■ INFORMATION PROVIDED
:::

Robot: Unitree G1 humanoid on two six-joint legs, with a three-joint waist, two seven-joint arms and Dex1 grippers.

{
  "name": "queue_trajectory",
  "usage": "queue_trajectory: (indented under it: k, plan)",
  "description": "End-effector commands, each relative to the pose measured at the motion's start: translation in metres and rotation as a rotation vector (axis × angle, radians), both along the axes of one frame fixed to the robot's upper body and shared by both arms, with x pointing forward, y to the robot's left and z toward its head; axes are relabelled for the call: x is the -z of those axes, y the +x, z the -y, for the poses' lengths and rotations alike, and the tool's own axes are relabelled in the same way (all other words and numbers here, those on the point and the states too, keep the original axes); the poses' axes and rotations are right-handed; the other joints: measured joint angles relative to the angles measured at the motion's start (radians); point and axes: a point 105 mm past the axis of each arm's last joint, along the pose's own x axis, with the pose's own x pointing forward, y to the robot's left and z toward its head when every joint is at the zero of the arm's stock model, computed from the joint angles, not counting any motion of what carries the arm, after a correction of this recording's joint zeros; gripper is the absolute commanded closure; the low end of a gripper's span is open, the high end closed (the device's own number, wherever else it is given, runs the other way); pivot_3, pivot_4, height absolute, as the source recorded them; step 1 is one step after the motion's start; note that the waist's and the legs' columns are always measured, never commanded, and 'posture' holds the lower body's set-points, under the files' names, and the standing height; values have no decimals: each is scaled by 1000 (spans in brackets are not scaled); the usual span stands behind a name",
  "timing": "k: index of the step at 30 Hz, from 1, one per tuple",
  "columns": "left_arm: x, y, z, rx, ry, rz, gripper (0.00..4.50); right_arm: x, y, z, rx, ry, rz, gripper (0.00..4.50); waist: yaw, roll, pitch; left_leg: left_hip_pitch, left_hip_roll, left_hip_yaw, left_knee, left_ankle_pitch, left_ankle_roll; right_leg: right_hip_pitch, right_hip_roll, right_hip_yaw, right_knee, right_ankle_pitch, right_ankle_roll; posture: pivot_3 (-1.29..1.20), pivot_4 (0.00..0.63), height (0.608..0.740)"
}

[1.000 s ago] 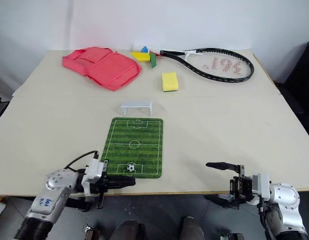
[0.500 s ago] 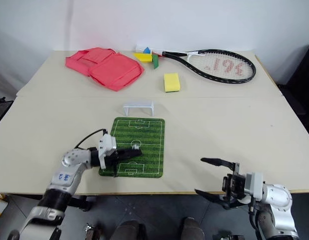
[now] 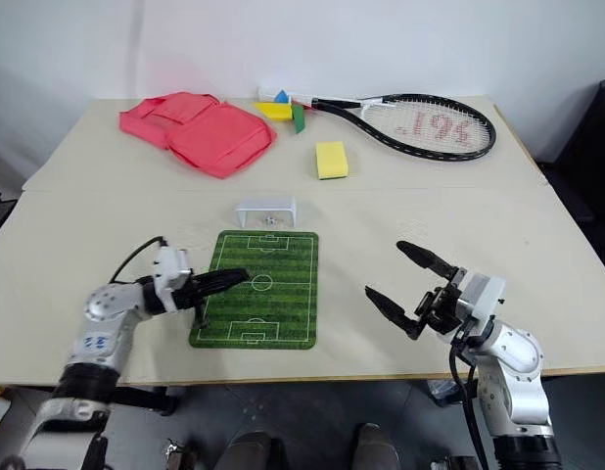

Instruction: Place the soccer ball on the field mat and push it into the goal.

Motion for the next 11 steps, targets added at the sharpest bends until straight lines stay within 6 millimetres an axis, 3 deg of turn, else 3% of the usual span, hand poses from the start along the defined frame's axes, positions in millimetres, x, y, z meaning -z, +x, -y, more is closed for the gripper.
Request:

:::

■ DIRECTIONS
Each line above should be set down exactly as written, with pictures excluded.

■ EXPECTED ANSWER
Robot: Unitree G1 humanoid on two six-joint legs, with a three-joint waist, two seven-joint arms and Dex1 grippers.

{
  "name": "queue_trajectory",
  "usage": "queue_trajectory: (indented under it: k, plan)",
  "description": "End-effector commands, each relative to the pose measured at the motion's start: translation in metres and rotation as a rotation vector (axis × angle, radians), both along the axes of one frame fixed to the robot's upper body and shared by both arms, with x pointing forward, y to the robot's left and z toward its head; axes are relabelled for the call: x is the -z of those axes, y the +x, z the -y, for the poses' lengths and rotations alike, and the tool's own axes are relabelled in the same way (all other words and numbers here, those on the point and the states too, keep the original axes); the poses' axes and rotations are right-handed; the other joints: measured joint angles relative to the angles measured at the motion's start (radians); point and axes: a point 105 mm past the axis of each arm's last joint, along the pose's own x axis, with the pose's own x pointing forward, y to the robot's left and z toward its head when every joint is at the zero of the arm's stock model, computed from the joint angles, not counting any motion of what carries the arm, after a correction of this recording's joint zeros; gripper is the absolute commanded closure; the low end of a gripper's span is open, the high end closed (the device's own number, wherever else it is given, runs the other way); pivot_3, pivot_4, height absolute, as the source recorded them; step 1 is one step after the motion's start; note that the waist's and the legs' columns are always measured, never commanded, and 'posture' holds the lower body's set-points, under the files' names, and the standing height; values have no decimals: each is scaled by 1000 (spans in brackets are not scaled); the usual span stands behind a name",
  "timing": "k: index of the step at 30 Hz, from 1, one per tuple",
  "columns": "left_arm: x, y, z, rx, ry, rz, gripper (0.00..4.50); right_arm: x, y, z, rx, ry, rz, gripper (0.00..4.50); waist: yaw, roll, pitch; left_leg: left_hip_pitch, left_hip_roll, left_hip_yaw, left_knee, left_ankle_pitch, left_ankle_roll; right_leg: right_hip_pitch, right_hip_roll, right_hip_yaw, right_knee, right_ankle_pitch, right_ankle_roll; posture: pivot_3 (-1.29..1.20), pivot_4 (0.00..0.63), height (0.608..0.740)"
}

[1.000 s ago] 
[0.500 s ago] 
[now] 

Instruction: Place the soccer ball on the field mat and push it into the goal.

Motion for the next 11 steps, targets added at the sharpest bends until straight lines stay within 6 millimetres an axis, 3 deg of turn, else 3% of the usual span, hand poses from the start along the defined frame's axes, positions in millimetres, x, y, z meaning -z, +x, -y, more is closed for the gripper.
Request:

No part of the answer remains open.